Ce tableau d’une économie qui repart après quelques mois de sueurs froides est-il acceptable ? On peut en douter. Car en même temps, les difficultés souvent impressionnantes continuent d’affecter de larges pans de la population, partout dans le monde. Les destructions de postes, les suppressions d’emplois, les fermetures d’établissements, le chômage demeurent des réalités massives dans de nombreux pays, la baisse des revenus aussi. Tous les secteurs de la vie économique ne sont pas frappés de la même façon. Comment expliquer que certaines industries soient plus touchées que d’autres, l’automobile par exemple ? Est-ce la nature des biens produits – on peut différer l’achat d’une voiture ? Est-ce l’archaïsme – qui faisait par exemple que General Motors pensait 4 x 4 alors qu’il aurait fallu construire des véhicules adaptés à la nouvelle donne énergétique et environnementale ? Est-ce le mode d’organisation de la production – avec les travailleurs protégés de la maison mère et ceux, hautement vulnérables, de la sous-traitance ?
Toujours est-il que du point de vue de l’industrie, la situation, si elle devait se confirmer, fait penser à une purge dans laquelle, finalement, le capitalisme se relancerait après avoir éliminé les secteurs ou les entreprises insuffisamment adaptés à la globalisation actuelle. Faut-il parler en définitive d’une modernisation limitée, d’une «destruction créatrice» – selon l’expression de Joseph Schumpeter – pas si massive que l’on croyait, ni dans le sens de la destruction ni dans celui de la création, plus ou moins associée à des projets de «croissance verte» et s’accommodant en réalité d’une certaine continuité dans le fonctionnement du système ? On pourrait le penser quand on constate que les actions sociales les plus spectaculaires – séquestrations de patrons, menaces d’explosion – ont pour principal objectif non pas de sauver l’emploi, non pas de dire «non, stop à la destruction», mais plutôt d’obtenir des indemnités conséquentes.
Mais ne voir que ces actions, c’est passer à côté d’innombrables drames humains où il n’y a pas les ressources pour conduire une action collective.
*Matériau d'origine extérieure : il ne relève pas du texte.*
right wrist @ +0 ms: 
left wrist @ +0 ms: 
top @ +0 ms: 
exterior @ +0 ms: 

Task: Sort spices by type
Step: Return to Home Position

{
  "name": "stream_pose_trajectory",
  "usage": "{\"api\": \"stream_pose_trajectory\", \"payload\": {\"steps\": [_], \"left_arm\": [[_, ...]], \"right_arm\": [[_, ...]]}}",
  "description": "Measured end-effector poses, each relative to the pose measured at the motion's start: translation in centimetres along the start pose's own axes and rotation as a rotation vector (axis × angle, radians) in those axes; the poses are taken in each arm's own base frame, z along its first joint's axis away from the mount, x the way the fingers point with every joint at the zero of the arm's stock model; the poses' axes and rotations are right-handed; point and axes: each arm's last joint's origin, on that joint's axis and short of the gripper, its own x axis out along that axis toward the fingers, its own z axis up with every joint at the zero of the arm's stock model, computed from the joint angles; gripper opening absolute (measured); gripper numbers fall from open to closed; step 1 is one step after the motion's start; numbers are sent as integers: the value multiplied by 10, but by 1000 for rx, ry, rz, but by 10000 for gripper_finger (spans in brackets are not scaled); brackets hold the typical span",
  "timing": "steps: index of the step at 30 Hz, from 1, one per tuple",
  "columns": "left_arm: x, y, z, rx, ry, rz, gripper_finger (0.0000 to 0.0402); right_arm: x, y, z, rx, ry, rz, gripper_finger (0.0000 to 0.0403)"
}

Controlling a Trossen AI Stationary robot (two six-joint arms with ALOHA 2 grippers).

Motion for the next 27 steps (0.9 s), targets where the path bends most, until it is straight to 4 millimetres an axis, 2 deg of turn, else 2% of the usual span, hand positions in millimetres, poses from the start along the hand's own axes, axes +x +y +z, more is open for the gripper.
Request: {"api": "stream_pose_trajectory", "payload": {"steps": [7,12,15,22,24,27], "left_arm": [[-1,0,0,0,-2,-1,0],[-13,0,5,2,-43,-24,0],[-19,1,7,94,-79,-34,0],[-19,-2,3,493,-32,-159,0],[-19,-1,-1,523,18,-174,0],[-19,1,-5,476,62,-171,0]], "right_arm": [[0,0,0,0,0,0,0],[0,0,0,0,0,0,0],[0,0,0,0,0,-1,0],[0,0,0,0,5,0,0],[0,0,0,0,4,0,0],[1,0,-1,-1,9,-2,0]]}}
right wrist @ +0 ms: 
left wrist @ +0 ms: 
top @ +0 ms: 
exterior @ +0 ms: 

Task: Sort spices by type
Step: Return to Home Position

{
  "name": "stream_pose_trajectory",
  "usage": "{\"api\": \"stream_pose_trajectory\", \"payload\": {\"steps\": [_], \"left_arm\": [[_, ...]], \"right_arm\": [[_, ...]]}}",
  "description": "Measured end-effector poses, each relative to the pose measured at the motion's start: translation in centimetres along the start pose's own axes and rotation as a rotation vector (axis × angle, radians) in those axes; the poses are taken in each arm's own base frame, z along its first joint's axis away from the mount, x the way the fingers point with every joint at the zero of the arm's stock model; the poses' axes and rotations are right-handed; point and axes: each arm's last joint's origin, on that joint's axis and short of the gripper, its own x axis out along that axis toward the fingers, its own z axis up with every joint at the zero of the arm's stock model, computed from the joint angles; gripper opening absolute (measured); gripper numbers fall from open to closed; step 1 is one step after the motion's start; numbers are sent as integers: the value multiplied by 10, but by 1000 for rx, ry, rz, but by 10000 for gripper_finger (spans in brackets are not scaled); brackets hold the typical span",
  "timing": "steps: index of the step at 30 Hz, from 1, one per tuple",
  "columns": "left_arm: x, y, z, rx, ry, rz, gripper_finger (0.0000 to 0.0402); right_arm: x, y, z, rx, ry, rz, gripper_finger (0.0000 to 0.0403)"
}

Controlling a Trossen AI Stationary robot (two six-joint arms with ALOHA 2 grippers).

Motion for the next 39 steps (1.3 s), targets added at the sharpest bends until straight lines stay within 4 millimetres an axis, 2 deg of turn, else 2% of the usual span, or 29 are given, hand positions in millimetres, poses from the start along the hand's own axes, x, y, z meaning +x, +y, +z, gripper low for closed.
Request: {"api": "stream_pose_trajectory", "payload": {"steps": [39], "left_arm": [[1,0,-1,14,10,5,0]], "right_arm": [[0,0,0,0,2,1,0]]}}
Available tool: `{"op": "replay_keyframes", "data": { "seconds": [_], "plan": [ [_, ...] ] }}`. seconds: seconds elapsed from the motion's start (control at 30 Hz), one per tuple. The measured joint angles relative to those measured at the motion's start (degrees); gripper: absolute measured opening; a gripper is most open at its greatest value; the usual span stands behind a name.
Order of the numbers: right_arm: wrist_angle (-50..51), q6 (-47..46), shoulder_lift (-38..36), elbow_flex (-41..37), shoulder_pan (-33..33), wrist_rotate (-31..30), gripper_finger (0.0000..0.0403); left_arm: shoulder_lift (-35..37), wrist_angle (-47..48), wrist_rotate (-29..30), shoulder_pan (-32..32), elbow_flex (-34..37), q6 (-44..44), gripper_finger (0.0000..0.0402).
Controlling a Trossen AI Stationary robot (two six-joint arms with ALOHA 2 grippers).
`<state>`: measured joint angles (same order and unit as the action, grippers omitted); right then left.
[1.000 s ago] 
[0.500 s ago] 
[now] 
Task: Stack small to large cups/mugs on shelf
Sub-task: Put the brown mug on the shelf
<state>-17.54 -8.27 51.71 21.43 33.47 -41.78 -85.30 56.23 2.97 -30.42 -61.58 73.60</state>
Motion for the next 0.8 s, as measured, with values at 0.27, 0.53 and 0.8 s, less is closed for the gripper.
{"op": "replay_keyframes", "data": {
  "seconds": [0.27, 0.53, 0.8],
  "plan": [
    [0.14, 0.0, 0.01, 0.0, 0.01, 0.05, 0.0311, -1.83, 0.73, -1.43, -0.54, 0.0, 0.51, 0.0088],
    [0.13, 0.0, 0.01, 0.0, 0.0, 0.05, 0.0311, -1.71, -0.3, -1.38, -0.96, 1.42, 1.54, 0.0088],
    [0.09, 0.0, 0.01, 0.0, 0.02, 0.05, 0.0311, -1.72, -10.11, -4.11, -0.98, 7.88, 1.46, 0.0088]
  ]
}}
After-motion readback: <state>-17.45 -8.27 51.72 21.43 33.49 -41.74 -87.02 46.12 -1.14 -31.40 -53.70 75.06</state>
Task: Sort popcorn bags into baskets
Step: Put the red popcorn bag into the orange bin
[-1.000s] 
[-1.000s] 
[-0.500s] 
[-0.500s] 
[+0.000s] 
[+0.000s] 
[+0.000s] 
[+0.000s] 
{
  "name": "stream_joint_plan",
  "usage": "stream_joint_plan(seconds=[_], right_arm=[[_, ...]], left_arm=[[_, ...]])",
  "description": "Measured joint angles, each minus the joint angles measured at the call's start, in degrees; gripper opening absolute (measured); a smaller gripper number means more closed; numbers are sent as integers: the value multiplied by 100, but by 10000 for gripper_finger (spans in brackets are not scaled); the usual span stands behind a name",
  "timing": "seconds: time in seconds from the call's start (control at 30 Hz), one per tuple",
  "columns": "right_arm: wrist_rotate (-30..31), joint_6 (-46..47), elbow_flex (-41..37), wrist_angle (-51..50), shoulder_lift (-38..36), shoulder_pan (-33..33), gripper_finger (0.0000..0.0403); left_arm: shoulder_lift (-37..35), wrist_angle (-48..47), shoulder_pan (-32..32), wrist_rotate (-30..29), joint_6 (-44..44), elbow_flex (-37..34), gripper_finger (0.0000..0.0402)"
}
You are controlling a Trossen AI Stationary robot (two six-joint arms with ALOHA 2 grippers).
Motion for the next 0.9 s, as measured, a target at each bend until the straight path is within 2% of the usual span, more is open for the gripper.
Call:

Car les victimes de la crise ne se recrutent pas de manière identique dans toute la population. Parmi les plus exposés, on compte certainement les migrants qui sont les premiers à être licenciés et dont le taux de chômage est très supérieur à celui d’autres catégories. Ce qui a des effets en cascade : sans emploi, les migrants risquent de devoir choisir entre basculer dans l’illégalité ou retourner au pays – ils préfèrent le plus souvent rester dans le pays d’accueil. Autre conséquence : les beaux discours sur l’intégration ou sur la diversité sont ici vite artificiels. Par ailleurs, sans ressources, les mêmes migrants ne peuvent plus adresser d’argent à leur famille restée au pays, ce qui y affecte le développement. Même s’il n’y a pas de manifestation spectaculaire de racisme ou de xénophobie, la pression de l’opinion raciste ou xénophobe sur les politiques publiques ou d’immigration devient considérable.
La crise n’est pas terminée pour ceux qui continuent à voir se dérouler la spirale de la perte d’emploi et de l’amenuisement des ressources et qui sont l’objet de la purge actuelle. Et elle continue d’exercer son impact, particulièrement négatif, sur les phénomènes migratoires : c’est ce qui rend encore plus insupportables les annonces de relance de la croissance et le retour des traders.